Berkeley Therapist

When Meditating is Hard (Part Two)

If meditating is hard for you, this post will give you three more tips on how to approach it differently.  In the last post I suggested listening to the sounds around you, focusing your gaze on something, or even doing a walking meditation.  Here are some more tips:

1)  Getting frustrated with your meditation because you aren’t getting results? Research indicates that it takes six to eight weeks of daily practice to have an effect on the brain.  And you can also expect difficult emotions and memories to surface.  In meditation, it’s a matter of being fully present with them in a compassionate, non-judgmental way.  If you continue to struggle, you might want to find a therapist to help you process them.

2)  Don’t like being alone with your meditation?  Meditation does not have to be a solitary pursuit.  You could take a meditation class, such as MBSR (mindfulness-based stress reduction) that is offered in many hospitals now.  Or you could listen to a meditation CD, which can help your wandering mind to stay focused.
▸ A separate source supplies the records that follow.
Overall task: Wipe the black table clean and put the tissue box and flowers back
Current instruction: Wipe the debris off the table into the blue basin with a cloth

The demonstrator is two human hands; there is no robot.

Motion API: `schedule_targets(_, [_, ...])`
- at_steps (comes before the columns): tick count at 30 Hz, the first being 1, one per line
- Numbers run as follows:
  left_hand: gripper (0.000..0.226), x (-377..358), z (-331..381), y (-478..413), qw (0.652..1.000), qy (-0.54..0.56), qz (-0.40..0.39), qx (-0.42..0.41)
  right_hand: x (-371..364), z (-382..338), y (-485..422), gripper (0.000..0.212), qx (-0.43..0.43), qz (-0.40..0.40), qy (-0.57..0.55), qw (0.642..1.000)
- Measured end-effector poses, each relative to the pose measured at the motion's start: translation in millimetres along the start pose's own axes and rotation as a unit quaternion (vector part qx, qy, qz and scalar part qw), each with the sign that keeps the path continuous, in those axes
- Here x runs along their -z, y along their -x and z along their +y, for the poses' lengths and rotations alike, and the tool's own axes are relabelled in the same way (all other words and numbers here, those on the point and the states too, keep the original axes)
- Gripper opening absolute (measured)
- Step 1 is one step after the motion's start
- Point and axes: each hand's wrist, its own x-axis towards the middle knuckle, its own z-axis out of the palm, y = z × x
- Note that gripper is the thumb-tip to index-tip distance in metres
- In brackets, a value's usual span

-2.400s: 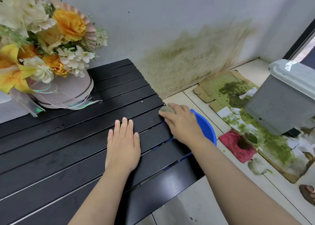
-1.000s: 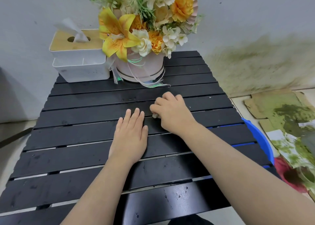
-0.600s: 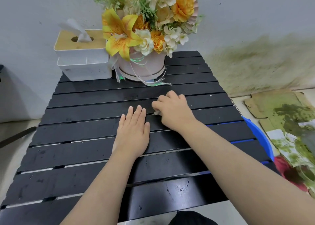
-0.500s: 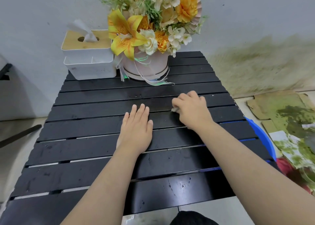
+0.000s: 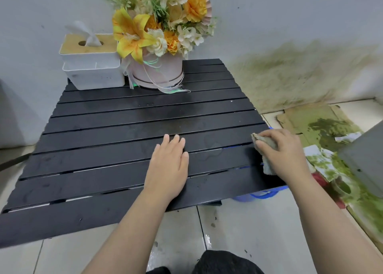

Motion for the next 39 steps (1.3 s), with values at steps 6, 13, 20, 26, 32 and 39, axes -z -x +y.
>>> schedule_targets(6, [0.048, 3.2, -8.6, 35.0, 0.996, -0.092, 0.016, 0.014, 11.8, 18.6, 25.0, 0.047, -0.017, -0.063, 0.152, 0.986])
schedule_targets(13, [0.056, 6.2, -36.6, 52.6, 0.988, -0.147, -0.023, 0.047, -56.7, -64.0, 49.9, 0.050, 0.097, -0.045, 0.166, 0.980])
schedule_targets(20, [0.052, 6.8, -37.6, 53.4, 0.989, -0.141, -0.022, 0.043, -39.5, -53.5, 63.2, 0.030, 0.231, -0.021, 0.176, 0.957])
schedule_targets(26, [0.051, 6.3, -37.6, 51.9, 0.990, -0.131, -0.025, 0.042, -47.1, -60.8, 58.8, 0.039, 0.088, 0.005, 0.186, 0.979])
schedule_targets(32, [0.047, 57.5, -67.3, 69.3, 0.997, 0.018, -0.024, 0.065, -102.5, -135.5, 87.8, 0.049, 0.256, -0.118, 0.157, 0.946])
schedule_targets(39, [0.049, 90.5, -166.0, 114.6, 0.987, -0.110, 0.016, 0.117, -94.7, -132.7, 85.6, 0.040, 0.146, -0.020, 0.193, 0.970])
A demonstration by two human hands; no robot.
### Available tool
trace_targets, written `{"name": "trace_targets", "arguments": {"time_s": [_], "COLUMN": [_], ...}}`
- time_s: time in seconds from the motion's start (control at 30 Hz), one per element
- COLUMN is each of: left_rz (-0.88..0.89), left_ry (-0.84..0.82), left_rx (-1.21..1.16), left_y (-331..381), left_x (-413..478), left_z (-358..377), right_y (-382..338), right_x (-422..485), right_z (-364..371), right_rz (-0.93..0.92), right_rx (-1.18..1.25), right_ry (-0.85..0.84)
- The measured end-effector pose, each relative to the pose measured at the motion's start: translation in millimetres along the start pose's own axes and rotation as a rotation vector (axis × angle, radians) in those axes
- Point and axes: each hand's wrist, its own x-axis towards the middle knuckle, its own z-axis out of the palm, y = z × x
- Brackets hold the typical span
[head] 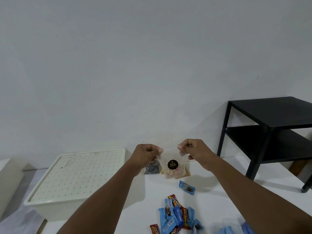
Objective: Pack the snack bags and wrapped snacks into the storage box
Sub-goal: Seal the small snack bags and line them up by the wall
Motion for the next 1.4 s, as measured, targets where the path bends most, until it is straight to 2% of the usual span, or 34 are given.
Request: {"name": "trace_targets", "arguments": {"time_s": [0.3, 0.43, 0.53, 0.6, 0.7, 0.87, 1.17, 1.4], "left_rz": [0.081, 0.057, -0.045, -0.132, -0.139, -0.146, -0.185, -0.204], "left_ry": [0.126, 0.059, -0.06, -0.104, -0.126, -0.185, -0.217, -0.264], "left_rx": [0.086, 0.014, -0.005, -0.011, -0.009, -0.125, -0.172, -0.373], "left_y": [0.2, 3.7, 9.9, 13.3, 13.8, 12.4, 2.8, -8.7], "left_x": [2.1, -3.4, -8.6, -9.4, -5.8, -6.7, -6.5, -10.8], "left_z": [-4.4, -3.1, -3.9, -3.0, 4.6, 22.3, 32.9, 32.3], "right_y": [-0.6, 0.7, 0.8, -0.2, -1.2, 2.9, 4.8, 7.5], "right_x": [4.9, 7.6, 9.5, 10.2, 11.2, 12.2, 9.8, 8.0], "right_z": [9.0, 5.3, -2.0, -6.3, -7.2, -3.9, 1.4, 7.2], "right_rz": [0.018, 0.019, 0.016, 0.023, 0.026, 0.002, -0.041, -0.018], "right_rx": [0.096, 0.137, 0.158, 0.125, 0.056, 0.081, 0.108, 0.32], "right_ry": [0.024, -0.01, -0.085, -0.154, -0.228, -0.196, -0.107, -0.143]}}
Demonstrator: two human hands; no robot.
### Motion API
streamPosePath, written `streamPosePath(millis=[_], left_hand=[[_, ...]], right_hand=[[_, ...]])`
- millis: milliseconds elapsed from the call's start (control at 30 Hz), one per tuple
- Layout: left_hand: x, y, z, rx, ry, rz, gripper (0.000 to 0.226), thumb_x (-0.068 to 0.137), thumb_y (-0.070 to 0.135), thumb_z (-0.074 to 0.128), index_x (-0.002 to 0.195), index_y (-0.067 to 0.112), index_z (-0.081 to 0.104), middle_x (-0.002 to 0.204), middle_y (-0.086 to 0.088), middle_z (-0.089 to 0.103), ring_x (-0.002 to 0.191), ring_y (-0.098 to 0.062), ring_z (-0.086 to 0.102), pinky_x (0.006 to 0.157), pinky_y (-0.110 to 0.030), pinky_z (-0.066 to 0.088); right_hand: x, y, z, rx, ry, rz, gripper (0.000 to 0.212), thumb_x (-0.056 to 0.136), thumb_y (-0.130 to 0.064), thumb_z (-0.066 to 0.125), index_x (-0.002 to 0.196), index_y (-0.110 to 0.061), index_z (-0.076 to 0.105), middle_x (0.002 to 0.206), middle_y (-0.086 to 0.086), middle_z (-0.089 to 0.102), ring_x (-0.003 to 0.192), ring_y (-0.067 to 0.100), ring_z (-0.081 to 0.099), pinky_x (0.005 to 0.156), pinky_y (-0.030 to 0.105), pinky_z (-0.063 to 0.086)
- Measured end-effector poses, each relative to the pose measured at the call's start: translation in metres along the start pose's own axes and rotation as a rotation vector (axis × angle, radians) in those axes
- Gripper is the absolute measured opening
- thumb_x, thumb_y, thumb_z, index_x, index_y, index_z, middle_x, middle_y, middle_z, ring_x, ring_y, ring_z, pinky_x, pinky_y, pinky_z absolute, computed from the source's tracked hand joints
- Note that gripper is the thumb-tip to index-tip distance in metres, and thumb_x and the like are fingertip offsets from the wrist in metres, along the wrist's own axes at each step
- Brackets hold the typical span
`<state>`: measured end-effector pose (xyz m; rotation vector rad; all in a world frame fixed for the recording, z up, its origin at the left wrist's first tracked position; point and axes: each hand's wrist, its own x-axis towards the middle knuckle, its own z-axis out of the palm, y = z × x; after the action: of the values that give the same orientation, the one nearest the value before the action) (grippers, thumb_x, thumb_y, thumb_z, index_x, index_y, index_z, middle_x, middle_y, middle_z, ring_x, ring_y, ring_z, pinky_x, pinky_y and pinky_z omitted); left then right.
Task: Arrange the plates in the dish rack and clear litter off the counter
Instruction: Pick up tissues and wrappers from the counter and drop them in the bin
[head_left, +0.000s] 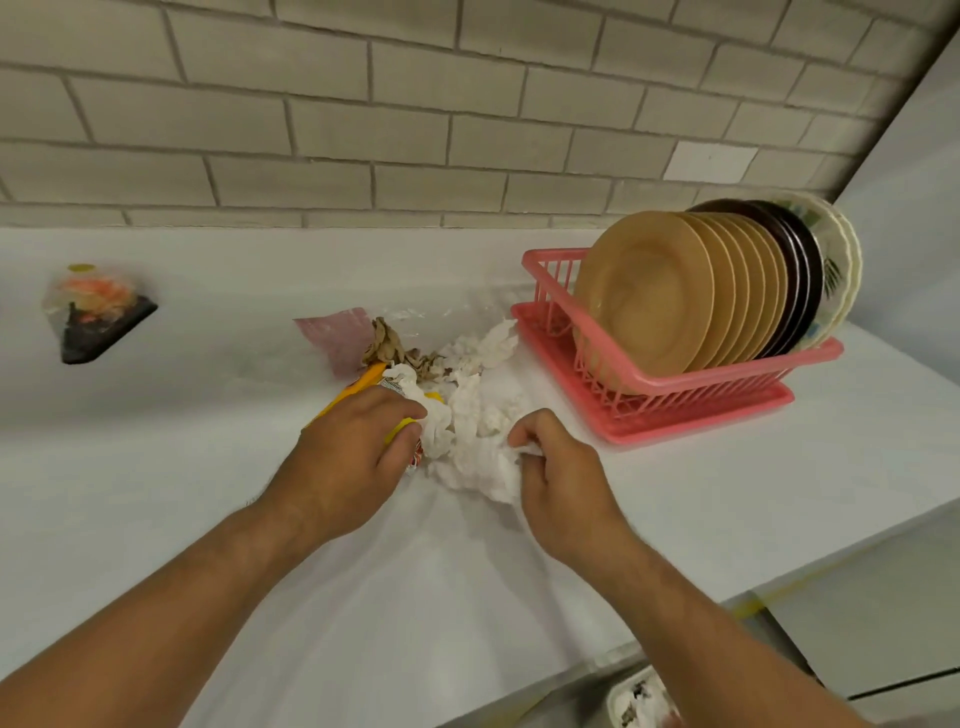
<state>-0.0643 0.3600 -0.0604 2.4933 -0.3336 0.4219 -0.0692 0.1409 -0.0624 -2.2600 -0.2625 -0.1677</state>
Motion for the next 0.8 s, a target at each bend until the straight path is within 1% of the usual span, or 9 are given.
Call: streamPosePath(millis=[133,267,300,367,433,567,667,733,800], left_hand=[[0.003,0.008,0.003,-0.013,0.01,0.049,0.022,0.095,0.022,0.053,0.111,0.02,0.067,0.112,0.008,0.063,0.108,-0.01,0.054,0.091,-0.018,0.037],[0.002,0.017,0.011,-0.049,-0.021,0.082,0.02,0.095,0.021,0.053,0.109,0.02,0.067,0.108,0.006,0.064,0.102,-0.014,0.057,0.089,-0.028,0.044],[0.002,0.019,0.014,-0.05,-0.037,0.085,0.02,0.095,0.022,0.052,0.109,0.02,0.066,0.108,0.005,0.064,0.102,-0.015,0.057,0.088,-0.031,0.046],[0.002,0.023,0.019,-0.043,-0.059,0.088,0.022,0.095,0.023,0.053,0.111,0.019,0.066,0.109,0.004,0.064,0.103,-0.017,0.056,0.088,-0.034,0.046],[0.005,0.029,0.026,-0.031,-0.07,0.093,0.023,0.095,0.024,0.054,0.113,0.019,0.066,0.11,0.004,0.064,0.105,-0.017,0.055,0.088,-0.034,0.047],[0.016,0.047,0.041,0.017,-0.085,0.088,0.026,0.095,0.03,0.051,0.117,0.023,0.063,0.113,0.006,0.061,0.107,-0.016,0.053,0.087,-0.033,0.046],[0.035,0.058,0.053,0.15,-0.13,0.098,0.033,0.096,0.037,0.047,0.124,0.024,0.057,0.119,0.004,0.058,0.111,-0.019,0.049,0.09,-0.033,0.042],[0.053,0.062,0.064,0.33,-0.184,0.115,0.04,0.095,0.042,0.043,0.131,0.026,0.049,0.125,0.003,0.054,0.116,-0.02,0.044,0.096,-0.036,0.036],[0.072,0.063,0.076,0.501,-0.271,0.129,0.049,0.094,0.046,0.041,0.138,0.027,0.037,0.133,0.002,0.047,0.124,-0.022,0.036,0.104,-0.042,0.028]], right_hand=[[0.005,-0.004,-0.015,0.064,0.118,0.002,0.039,0.083,0.014,0.041,0.078,-0.015,0.067,0.088,0.003,0.06,0.082,0.009,0.054,0.073,0.008,0.037],[0.007,0.0,-0.032,0.14,0.109,0.1,0.015,0.084,-0.034,0.054,0.074,-0.024,0.06,0.084,-0.008,0.061,0.079,0.002,0.053,0.067,0.015,0.038],[0.007,0.004,-0.034,0.076,0.098,0.104,0.02,0.081,-0.043,0.061,0.074,-0.026,0.055,0.083,-0.01,0.059,0.078,0.002,0.052,0.063,0.013,0.036],[0.006,0.015,-0.037,-0.101,0.11,0.08,0.028,0.08,-0.037,0.07,0.073,-0.027,0.045,0.082,-0.01,0.053,0.074,0.002,0.047,0.058,0.012,0.034],[0.004,0.029,-0.041,-0.163,0.175,0.06,0.029,0.087,-0.021,0.066,0.072,-0.028,0.042,0.081,-0.011,0.052,0.073,0.0,0.048,0.061,0.007,0.036],[-0.004,0.062,-0.056,-0.048,0.157,0.17,0.016,0.098,-0.019,0.048,0.1,-0.035,0.051,0.094,-0.012,0.057,0.068,0.005,0.063,0.053,0.012,0.045],[-0.016,0.083,-0.061,-0.07,0.046,0.241,0.035,0.1,-0.016,0.039,0.125,-0.038,0.049,0.098,-0.009,0.061,0.073,0.009,0.064,0.061,0.021,0.051],[-0.019,0.088,-0.063,-0.108,0.028,0.232,0.029,0.1,-0.032,0.042,0.127,-0.036,0.052,0.094,-0.01,0.063,0.084,0.01,0.063,0.07,0.023,0.049],[-0.017,0.085,-0.068,-0.107,0.057,0.222,0.038,0.092,-0.059,0.043,0.117,-0.035,0.058,0.087,-0.016,0.062,0.08,0.003,0.06,0.068,0.017,0.043]])
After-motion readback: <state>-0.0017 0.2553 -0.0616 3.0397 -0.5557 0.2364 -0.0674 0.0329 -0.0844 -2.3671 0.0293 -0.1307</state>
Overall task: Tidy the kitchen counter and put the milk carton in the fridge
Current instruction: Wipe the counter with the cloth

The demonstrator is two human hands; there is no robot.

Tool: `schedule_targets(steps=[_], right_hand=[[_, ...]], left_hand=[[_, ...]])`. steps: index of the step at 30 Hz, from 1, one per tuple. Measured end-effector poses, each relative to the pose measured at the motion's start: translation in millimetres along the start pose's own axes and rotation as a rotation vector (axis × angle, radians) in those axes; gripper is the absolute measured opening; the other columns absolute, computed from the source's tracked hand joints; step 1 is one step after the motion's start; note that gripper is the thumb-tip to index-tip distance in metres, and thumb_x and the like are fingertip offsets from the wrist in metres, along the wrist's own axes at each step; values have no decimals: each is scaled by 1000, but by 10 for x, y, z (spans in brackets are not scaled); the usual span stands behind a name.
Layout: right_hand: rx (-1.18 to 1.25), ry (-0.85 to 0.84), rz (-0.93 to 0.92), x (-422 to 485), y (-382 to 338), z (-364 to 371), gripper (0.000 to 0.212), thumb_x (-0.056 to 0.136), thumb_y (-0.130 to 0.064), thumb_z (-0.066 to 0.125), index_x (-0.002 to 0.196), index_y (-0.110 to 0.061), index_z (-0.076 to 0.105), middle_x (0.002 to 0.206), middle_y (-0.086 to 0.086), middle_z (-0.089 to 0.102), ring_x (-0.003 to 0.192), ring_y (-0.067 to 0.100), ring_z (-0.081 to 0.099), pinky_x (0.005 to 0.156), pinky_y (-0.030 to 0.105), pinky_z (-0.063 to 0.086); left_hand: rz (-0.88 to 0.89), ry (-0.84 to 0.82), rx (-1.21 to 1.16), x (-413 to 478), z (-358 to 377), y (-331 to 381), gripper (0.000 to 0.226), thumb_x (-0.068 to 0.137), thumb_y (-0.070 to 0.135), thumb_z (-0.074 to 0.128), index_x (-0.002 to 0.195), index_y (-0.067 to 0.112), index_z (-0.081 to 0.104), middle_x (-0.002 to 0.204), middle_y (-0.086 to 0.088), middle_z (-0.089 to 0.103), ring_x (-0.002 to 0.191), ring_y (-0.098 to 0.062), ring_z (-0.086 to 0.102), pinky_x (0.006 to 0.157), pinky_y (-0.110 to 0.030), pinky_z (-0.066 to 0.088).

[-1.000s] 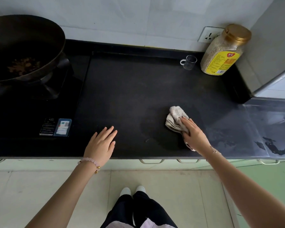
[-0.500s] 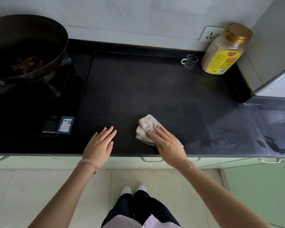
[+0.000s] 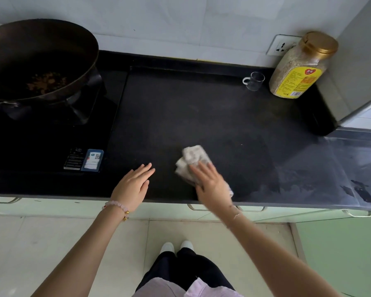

3)  Not comfortable with the silence in meditation?  You could practice loving-kindness meditation instead.  This is where you repeat phrases such as “May I be happy.  May I be peaceful.  May I be free from suffering.”  You could also visualize loved ones and say the same to them.

I hope these tips give you some good ideas to try.  There is no one way to meditate, so be creative with what gives you the experience you are looking for.